The potential fix: Steele explains that scientists are working on interventions (called senolytic treatments) that cause senescent cells to die. The first senolytic treatments will target specific medical conditions that senescent cells are known to cause, and Steele predicts that preventative treatments will follow. Other treatment ideas include senomorphics, which leave cells in their senescent state but reduce the harm done by their inflammatory signals, and epigenetic reprogramming, a process that could convert senescent cells back to normal cells.
Malfunctioning Proteins Build Up
Another substance that builds up as we age is protein. Proteins are the building blocks of all of your tissues. As they malfunction, they accumulate and cause harmful effects.
Steele explains that scientists have studied three ways malfunctioning proteins accumulate in tissues around the body.
1) A slowdown in autophagy, a process that removes and recycles old protein molecules. As you age, leftover pieces of proteins accumulate and impair autophagy. Steele notes that this plays a role in Parkinson’s disease, where deposits called “Lewy bodies” form in the brain.
The potential fix: Steele writes that dietary restriction (eating fewer calories) stimulates autophagy. Scientists have also found drugs, called dietary restriction mimetics, that simulate the effects of dietary restriction without a change in diet. Plus, they’re developing ways to boost autophagy directly with bacteria that help cells to break down waste.
2) A buildup of amyloids: misshapen protein molecules that form when proteins fold incorrectly. Amyloids stick together and form plaques in your organs and tissues, leading to Parkinson’s disease, amyotrophic lateral sclerosis (ALS), and Huntington’s disease.
The potential fix: Steele writes that we could use antibodies—proteins that mark viruses or bacteria that the immune system needs to destroy—to signal the immune system to clear amyloids. Alternatively, we could use specific antibodies called catabodies that can destroy the proteins themselves. A third option would be to use a virus, M13, that breaks apart the proteins implicated in Alzheimer’s, Parkinson’s, and Huntington’s diseases.
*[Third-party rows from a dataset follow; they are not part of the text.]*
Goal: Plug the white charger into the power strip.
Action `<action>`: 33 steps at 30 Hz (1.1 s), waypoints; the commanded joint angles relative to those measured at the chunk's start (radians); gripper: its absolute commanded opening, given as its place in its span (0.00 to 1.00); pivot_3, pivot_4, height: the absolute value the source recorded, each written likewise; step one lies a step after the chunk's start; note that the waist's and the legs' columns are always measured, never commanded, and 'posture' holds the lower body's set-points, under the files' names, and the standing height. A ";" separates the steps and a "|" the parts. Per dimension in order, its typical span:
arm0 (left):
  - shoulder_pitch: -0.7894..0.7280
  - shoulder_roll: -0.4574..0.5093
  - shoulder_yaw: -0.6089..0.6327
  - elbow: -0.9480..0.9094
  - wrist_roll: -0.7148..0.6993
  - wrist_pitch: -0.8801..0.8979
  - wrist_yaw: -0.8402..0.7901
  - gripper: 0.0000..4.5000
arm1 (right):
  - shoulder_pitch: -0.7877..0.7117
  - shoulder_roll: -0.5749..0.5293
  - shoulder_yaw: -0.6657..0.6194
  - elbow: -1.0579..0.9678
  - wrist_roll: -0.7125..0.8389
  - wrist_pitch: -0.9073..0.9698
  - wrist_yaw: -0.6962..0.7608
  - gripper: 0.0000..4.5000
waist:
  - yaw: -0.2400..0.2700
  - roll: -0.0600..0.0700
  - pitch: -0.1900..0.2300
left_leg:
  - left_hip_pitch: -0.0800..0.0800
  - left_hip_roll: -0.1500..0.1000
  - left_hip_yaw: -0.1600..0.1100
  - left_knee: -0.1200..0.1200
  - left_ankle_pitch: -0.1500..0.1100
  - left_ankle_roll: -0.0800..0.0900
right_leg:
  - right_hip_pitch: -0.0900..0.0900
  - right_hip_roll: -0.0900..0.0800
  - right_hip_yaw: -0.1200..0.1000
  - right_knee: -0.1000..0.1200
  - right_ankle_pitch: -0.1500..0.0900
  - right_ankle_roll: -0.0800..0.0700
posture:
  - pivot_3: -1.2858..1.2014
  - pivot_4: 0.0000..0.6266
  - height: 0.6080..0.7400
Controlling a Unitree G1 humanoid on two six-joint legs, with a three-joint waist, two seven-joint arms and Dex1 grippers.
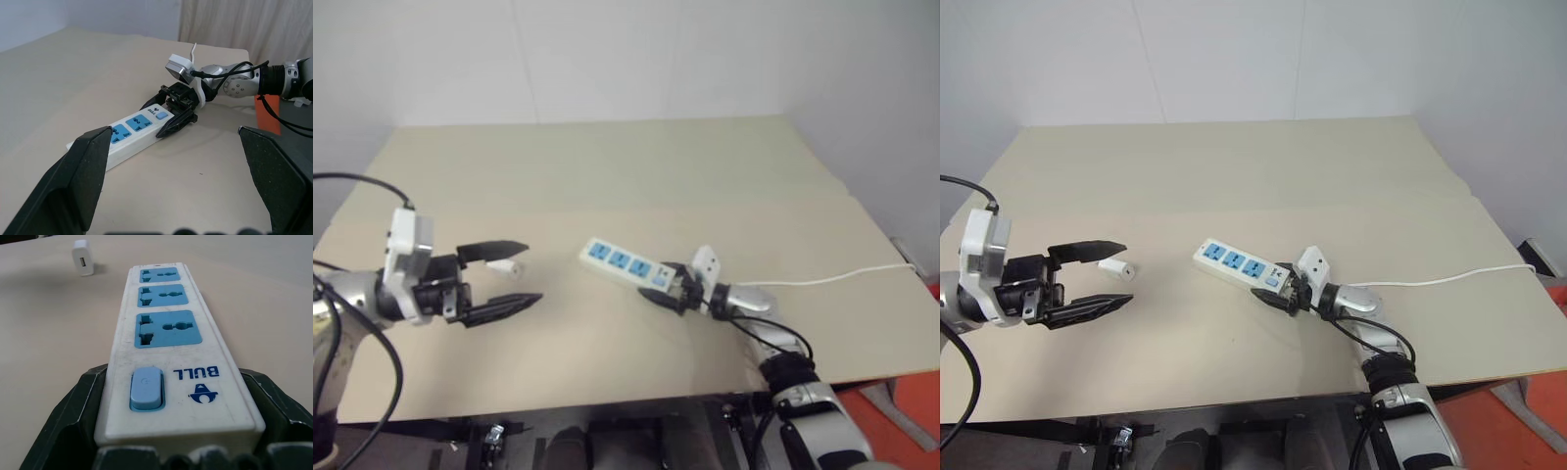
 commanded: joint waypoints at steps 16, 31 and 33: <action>-0.268 0.132 -0.220 0.243 0.176 -0.143 -0.246 1.00 | -0.011 -0.114 0.148 -0.122 0.034 -0.021 0.448 0.77 | 0.011 0.002 0.003 | -0.003 0.000 0.003 0.000 0.000 0.000 | -0.003 0.000 -0.001 -0.001 0.000 0.000 | 0.52 0.24 1.00; -0.822 0.142 -0.696 0.819 0.552 -0.511 -0.436 1.00 | -0.034 -0.089 0.099 0.112 -0.024 -0.176 0.357 0.77 | 0.014 0.002 0.003 | -0.003 -0.001 0.003 0.002 0.000 0.000 | -0.001 0.001 -0.001 0.001 0.000 0.000 | 0.52 0.24 1.00; -0.861 0.140 -0.739 0.874 0.541 -0.540 -0.436 1.00 | -0.030 -0.086 0.088 0.109 -0.019 -0.157 0.334 0.77 | 0.014 0.002 0.003 | -0.002 -0.001 0.003 0.002 0.000 0.000 | -0.001 0.001 -0.001 0.001 0.000 0.000 | 0.52 0.24 1.00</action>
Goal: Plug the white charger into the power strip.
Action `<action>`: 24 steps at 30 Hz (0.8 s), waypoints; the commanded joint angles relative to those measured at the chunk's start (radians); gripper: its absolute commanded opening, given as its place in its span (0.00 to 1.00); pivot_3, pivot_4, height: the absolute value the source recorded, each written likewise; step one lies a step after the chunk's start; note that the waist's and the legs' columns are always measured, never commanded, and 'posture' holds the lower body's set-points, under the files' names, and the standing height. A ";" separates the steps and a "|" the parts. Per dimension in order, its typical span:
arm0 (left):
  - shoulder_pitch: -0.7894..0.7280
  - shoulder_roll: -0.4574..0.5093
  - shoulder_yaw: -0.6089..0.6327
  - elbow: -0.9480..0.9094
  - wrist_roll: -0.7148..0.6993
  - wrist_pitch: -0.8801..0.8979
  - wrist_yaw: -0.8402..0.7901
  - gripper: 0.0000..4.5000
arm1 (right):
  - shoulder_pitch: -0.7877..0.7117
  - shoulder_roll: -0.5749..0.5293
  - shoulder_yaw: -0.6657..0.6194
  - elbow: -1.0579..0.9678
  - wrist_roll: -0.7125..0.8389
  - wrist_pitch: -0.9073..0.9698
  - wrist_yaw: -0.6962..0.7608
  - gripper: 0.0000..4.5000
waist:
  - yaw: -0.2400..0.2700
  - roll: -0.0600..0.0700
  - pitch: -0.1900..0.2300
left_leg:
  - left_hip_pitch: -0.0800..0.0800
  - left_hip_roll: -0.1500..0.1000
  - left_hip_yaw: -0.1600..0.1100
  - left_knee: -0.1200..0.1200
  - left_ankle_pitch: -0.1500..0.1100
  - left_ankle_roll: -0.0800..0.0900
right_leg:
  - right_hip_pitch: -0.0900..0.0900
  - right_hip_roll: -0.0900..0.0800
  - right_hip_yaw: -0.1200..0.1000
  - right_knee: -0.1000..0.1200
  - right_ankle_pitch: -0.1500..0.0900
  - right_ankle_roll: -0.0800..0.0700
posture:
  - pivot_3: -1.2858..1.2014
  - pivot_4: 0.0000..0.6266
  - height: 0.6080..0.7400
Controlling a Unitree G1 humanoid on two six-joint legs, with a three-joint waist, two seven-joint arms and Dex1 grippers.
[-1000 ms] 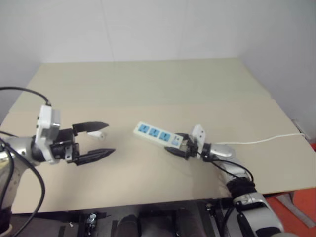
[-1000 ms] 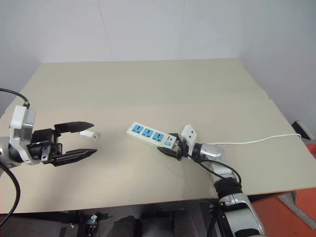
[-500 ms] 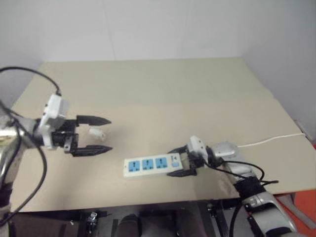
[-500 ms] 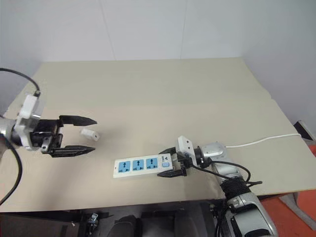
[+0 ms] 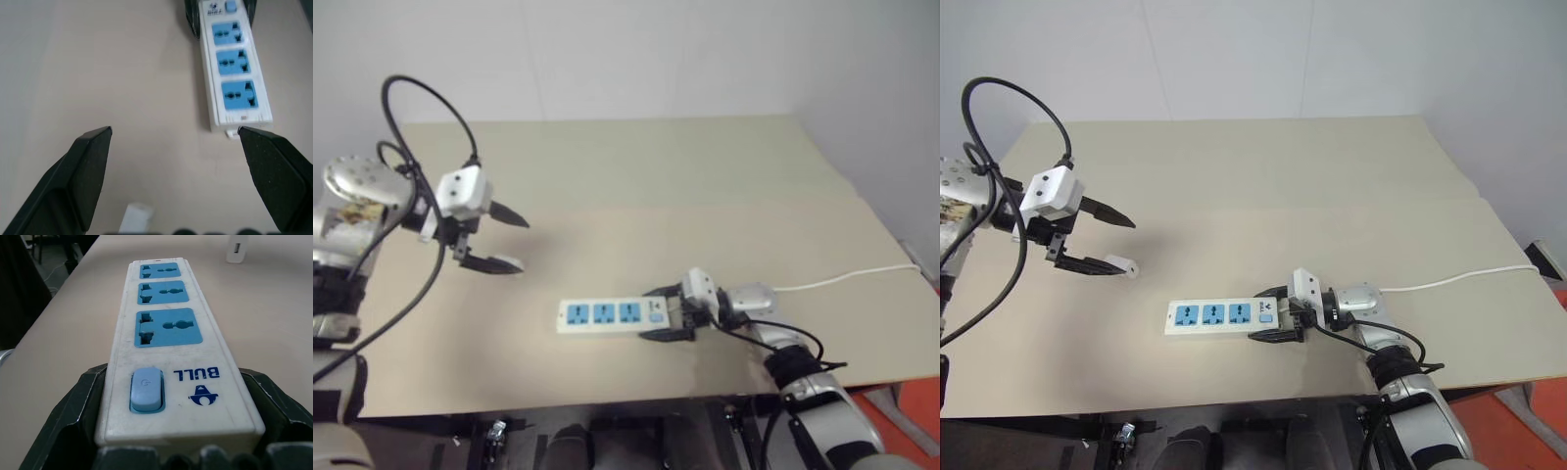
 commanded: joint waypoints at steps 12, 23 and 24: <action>-0.333 -0.051 -0.403 0.383 0.121 -0.292 -0.005 1.00 | 0.006 -0.021 -0.024 0.027 -0.035 0.041 -0.080 0.77 | 0.002 -0.001 0.000 | -0.001 0.000 -0.001 0.001 0.000 0.000 | 0.000 0.000 0.000 0.001 0.000 0.000 | 0.52 0.24 1.00; -0.460 -0.241 -0.505 0.699 0.510 -0.523 0.022 1.00 | 0.022 -0.013 -0.019 -0.013 -0.028 0.067 -0.080 0.77 | 0.001 -0.001 0.001 | -0.003 0.000 -0.001 0.001 0.000 0.000 | -0.002 0.000 0.000 0.000 0.000 0.001 | 0.52 0.24 1.00; -0.456 -0.253 -0.503 0.712 0.537 -0.530 0.036 1.00 | 0.025 -0.011 -0.019 -0.018 -0.027 0.069 -0.082 0.77 | 0.001 -0.001 0.001 | -0.003 0.000 -0.001 0.001 0.000 0.000 | -0.002 0.000 0.000 0.000 0.000 0.001 | 0.52 0.24 1.00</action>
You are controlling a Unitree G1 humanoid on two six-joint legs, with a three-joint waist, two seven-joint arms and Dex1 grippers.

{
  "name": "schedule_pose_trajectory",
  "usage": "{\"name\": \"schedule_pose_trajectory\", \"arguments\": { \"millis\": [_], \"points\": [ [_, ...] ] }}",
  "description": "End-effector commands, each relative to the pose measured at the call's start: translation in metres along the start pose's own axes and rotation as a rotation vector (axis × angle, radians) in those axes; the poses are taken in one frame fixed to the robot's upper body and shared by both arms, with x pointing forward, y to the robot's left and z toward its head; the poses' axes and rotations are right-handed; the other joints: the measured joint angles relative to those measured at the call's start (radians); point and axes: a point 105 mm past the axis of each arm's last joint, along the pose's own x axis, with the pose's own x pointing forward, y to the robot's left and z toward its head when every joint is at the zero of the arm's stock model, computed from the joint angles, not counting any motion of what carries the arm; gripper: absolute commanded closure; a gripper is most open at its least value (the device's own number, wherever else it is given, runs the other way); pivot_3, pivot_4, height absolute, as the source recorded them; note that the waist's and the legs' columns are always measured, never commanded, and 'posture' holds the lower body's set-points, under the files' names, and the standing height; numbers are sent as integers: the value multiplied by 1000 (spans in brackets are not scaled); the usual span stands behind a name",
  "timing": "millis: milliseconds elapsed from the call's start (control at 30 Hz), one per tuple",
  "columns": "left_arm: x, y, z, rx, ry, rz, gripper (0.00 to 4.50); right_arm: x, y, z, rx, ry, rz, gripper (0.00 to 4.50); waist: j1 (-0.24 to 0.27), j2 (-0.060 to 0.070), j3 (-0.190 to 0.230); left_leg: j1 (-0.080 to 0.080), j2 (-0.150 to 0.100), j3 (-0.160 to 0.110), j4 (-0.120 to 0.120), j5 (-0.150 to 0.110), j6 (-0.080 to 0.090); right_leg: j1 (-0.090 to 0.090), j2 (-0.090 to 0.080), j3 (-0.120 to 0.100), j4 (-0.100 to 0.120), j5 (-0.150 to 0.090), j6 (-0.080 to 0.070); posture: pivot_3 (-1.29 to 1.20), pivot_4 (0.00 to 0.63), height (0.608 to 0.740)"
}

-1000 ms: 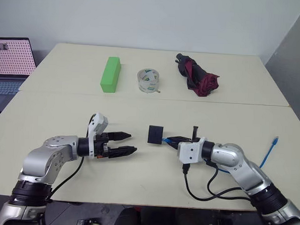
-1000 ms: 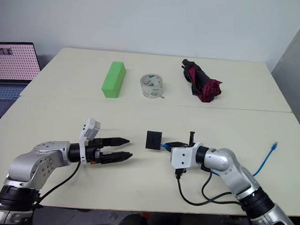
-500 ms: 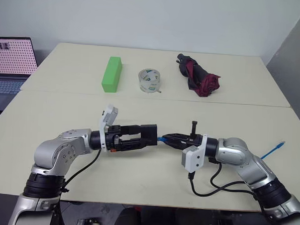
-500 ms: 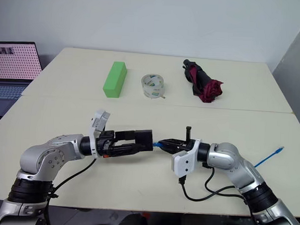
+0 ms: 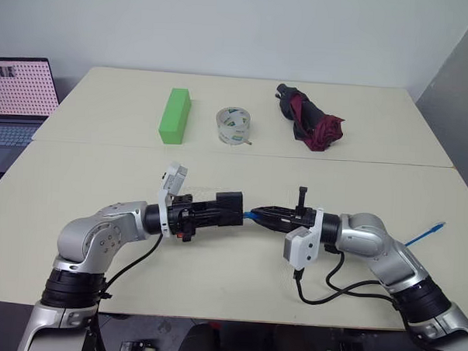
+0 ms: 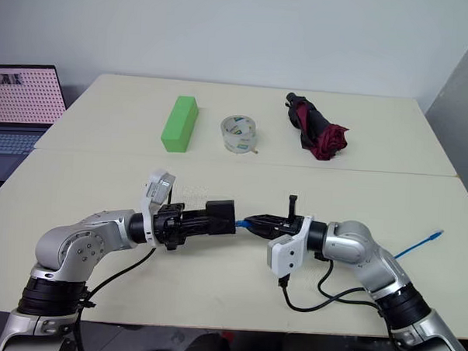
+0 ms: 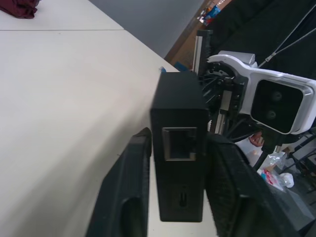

3) The accumulation of adducts. Adducts are proteins formed when reactive sugars and oxygen attach themselves to your proteins and stop them from functioning properly. Adducts are to blame for diminishing bone strength and stiffening blood vessel walls as you age. And when collagen—a protein in your skin and blood vessels—gets more sugary and oxidized, it stiffens, which causes visible aging in your skin and stiffening in your arteries, lungs, and tendons.
The potential fix: Steele explains that drug treatments could remove sugar molecules from collagen and make the tissue flexible again. Alternatively, scientists could develop treatments to prompt the body to destroy and replace old collagen.
Aging Process #2: Crucial Systems Degrade
A second process involved in aging is the degradation of important systems in your body. Steele writes that when processes become less effective with age, the changes can wreak havoc. In this section, we’ll look at three systems where this loss of effectiveness does a lot of harm: your stem cells, your immune system, and your microbiome.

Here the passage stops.